_TASK DETAILS_
Restrict the output to the lines below starting at the one that contains "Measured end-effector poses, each" and ending at the one that contains "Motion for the", and restate them word for word, both ends included.
(DATA PROVIDED begins)
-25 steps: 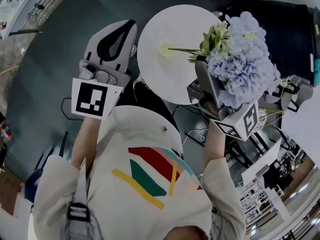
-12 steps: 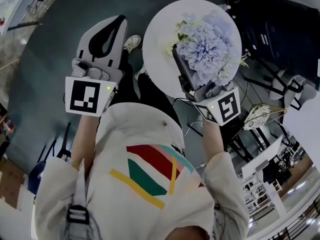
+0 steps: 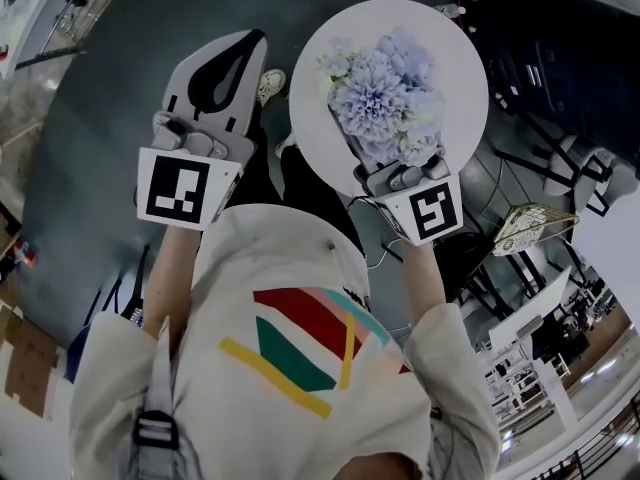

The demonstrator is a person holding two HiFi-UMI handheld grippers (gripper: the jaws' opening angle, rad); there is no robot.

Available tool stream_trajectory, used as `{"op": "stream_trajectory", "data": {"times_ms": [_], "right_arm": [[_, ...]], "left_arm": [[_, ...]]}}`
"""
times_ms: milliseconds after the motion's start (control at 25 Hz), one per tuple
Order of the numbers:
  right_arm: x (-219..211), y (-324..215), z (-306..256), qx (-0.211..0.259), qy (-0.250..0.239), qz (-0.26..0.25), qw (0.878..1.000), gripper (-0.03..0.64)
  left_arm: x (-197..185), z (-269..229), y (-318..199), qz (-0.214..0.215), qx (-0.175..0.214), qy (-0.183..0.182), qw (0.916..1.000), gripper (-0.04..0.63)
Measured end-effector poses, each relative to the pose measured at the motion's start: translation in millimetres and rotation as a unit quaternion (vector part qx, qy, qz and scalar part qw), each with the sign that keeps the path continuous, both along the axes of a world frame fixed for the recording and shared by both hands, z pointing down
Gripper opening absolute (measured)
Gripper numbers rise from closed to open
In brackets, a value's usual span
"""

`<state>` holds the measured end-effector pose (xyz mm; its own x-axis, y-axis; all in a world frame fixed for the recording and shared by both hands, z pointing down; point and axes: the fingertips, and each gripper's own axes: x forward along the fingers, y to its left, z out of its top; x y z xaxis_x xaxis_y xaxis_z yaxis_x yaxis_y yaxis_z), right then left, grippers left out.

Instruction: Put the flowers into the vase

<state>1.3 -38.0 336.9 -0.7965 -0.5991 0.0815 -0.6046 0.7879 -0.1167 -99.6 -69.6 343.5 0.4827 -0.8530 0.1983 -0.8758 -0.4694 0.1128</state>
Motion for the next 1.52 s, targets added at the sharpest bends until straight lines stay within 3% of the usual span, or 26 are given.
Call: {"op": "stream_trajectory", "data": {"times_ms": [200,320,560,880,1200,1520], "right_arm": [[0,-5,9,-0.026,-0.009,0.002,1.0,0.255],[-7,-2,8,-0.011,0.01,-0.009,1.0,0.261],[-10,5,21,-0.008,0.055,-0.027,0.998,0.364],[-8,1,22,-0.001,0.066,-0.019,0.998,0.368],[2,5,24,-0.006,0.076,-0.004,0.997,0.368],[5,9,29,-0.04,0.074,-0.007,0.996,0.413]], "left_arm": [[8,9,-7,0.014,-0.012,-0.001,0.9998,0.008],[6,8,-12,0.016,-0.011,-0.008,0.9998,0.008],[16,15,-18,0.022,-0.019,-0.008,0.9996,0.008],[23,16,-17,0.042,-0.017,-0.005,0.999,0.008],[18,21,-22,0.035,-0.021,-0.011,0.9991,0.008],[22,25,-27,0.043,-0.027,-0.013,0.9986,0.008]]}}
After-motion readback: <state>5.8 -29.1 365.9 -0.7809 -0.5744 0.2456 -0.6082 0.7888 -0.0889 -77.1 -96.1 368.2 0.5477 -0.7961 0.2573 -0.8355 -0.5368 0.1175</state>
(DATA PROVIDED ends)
_RESPONSE TO THIS TASK_
Measured end-effector poses, each relative to the pose measured at the motion's start: translation in millimetres and rotation as a unit quaternion (vector part qx, qy, qz and scalar part qw), each with the sign that keeps the path continuous, both along the axes of a world frame fixed for the recording and shared by both hands, z pointing down
Gripper opening absolute (measured)
Gripper numbers rise from closed to open
In brackets, a value's usual span
"""

`<state>` holds the measured end-effector pose (xyz mm; its own x-axis, y-axis; all in a world frame fixed for the recording and shared by both hands, z pointing down; point and axes: the fingertips, and each gripper's own axes: x forward along the fingers, y to its left, z out of its top; x y z xaxis_x xaxis_y xaxis_z yaxis_x yaxis_y yaxis_z), right then left, grippers left out.

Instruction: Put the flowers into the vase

<state>1.3 -38.0 336.9 -0.7965 -0.5991 0.0815 -0.6046 0.7879 -0.1167 -99.6 -69.6 343.5 0.4827 -0.8530 0.1983 -0.8758 -0.4694 0.1128</state>
Motion for the next 1.52 s, targets added at the sharpest bends until straight lines stay within 3% of the usual span, or 26 are given.

For this exercise, the answer is now complete.